17 October 2007

You see, I told you so -- there's lots of things I know

As today's the first day of the blogger challenge, I had been putting some thought into what I was going to write about about last night. My original topic for discussion will be saved now for another day -- possibly tomorrow -- as there is something quite immediate on my mind.

My phone rang at 5:30 am this morning; never a good sign. One can pretty much bank on the fact that there is not good news to be had when one answers the phone at that hour.

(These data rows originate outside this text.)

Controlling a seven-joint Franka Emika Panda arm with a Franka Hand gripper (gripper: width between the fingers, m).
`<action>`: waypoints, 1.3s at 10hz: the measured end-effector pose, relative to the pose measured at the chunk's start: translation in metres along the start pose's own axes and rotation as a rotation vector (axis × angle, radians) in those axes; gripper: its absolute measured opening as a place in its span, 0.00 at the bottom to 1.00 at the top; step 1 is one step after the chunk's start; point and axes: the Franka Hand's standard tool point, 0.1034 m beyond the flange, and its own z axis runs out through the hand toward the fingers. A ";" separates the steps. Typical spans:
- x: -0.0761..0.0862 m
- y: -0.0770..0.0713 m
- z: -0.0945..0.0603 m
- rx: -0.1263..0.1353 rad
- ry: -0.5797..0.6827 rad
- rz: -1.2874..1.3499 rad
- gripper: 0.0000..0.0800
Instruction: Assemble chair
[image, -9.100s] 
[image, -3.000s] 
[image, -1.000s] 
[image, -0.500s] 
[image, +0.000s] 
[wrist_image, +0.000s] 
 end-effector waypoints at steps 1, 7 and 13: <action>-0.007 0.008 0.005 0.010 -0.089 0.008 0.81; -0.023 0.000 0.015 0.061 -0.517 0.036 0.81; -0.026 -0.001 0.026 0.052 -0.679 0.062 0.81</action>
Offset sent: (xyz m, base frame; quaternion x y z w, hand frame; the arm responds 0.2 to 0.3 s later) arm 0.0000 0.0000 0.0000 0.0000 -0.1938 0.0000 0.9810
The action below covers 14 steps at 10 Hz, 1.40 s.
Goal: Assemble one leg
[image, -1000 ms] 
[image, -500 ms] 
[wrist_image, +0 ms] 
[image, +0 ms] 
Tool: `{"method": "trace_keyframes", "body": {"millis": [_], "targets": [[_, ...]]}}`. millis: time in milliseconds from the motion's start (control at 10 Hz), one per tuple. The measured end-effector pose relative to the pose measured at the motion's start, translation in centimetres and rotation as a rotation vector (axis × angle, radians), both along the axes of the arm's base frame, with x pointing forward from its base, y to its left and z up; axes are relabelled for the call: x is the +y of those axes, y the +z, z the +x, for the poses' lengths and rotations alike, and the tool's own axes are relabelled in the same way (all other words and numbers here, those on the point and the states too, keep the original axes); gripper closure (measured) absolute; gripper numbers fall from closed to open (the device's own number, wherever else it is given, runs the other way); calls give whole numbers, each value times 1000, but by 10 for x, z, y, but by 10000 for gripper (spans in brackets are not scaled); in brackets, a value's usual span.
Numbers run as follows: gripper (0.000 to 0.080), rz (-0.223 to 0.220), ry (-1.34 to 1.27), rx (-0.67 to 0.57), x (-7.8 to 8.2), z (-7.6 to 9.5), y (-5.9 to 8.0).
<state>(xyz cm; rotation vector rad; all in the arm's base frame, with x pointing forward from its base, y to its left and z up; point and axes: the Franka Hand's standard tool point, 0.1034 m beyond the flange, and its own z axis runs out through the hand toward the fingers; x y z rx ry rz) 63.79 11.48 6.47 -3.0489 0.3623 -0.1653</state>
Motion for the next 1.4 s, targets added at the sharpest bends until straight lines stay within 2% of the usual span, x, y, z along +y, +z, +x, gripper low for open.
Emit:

My mother was on the other end of the line and she informed me that my grandmother was in an ambulance on the way to the emergency room. Without getting into specifics, she is unwell. She is 84 and very small and frail -- I no longer recognize this woman.

I will soon be leaving the city and going home to take care of a few things before heading over to the hospital to visit her. As this blogging contest was suggested by my cousin, Elizabeth, she is on my mind as well. I am filled with thoughts of times spent in my Nanny's house when Liz, her brother Francis and I were little -- before all the other cousins were born. Sleepovers that made me cry because I missed my mother; making cookies with Anisette; pizzelle irons; and Jell-o made with "Nanny Magic" -- a secret method that allowed bananas to suspend in the Jell-o! I was very young and didn't understand how the Jell-o thing worked -- I believed it was magic, or at the very least, a secret I would one day uncover the truth behind.

As I sit here at my office desk, I yearn for those days. When everything seemed safe and wonderment could be found in the simplest of every day occurences. That's what we let go of as we age -- wonderment. It fades more with every birthday; every milestone. The more I know, the less I believe in anything magical or wondrous. However, I still do smile when I eat Jell-o with bananas in it.

1 comment:

Liz Anne said...

I remember many a night spent at Nanny's house, especially you crying and wanting to go home. I couldn't understand why you didn't want to stay with us (I blame Fran). The smell of Avon pink bubble bath reminds me of Nan's all the time.

I hear she's going to be fine, we will be in town this weekend so I hope to see her at some point.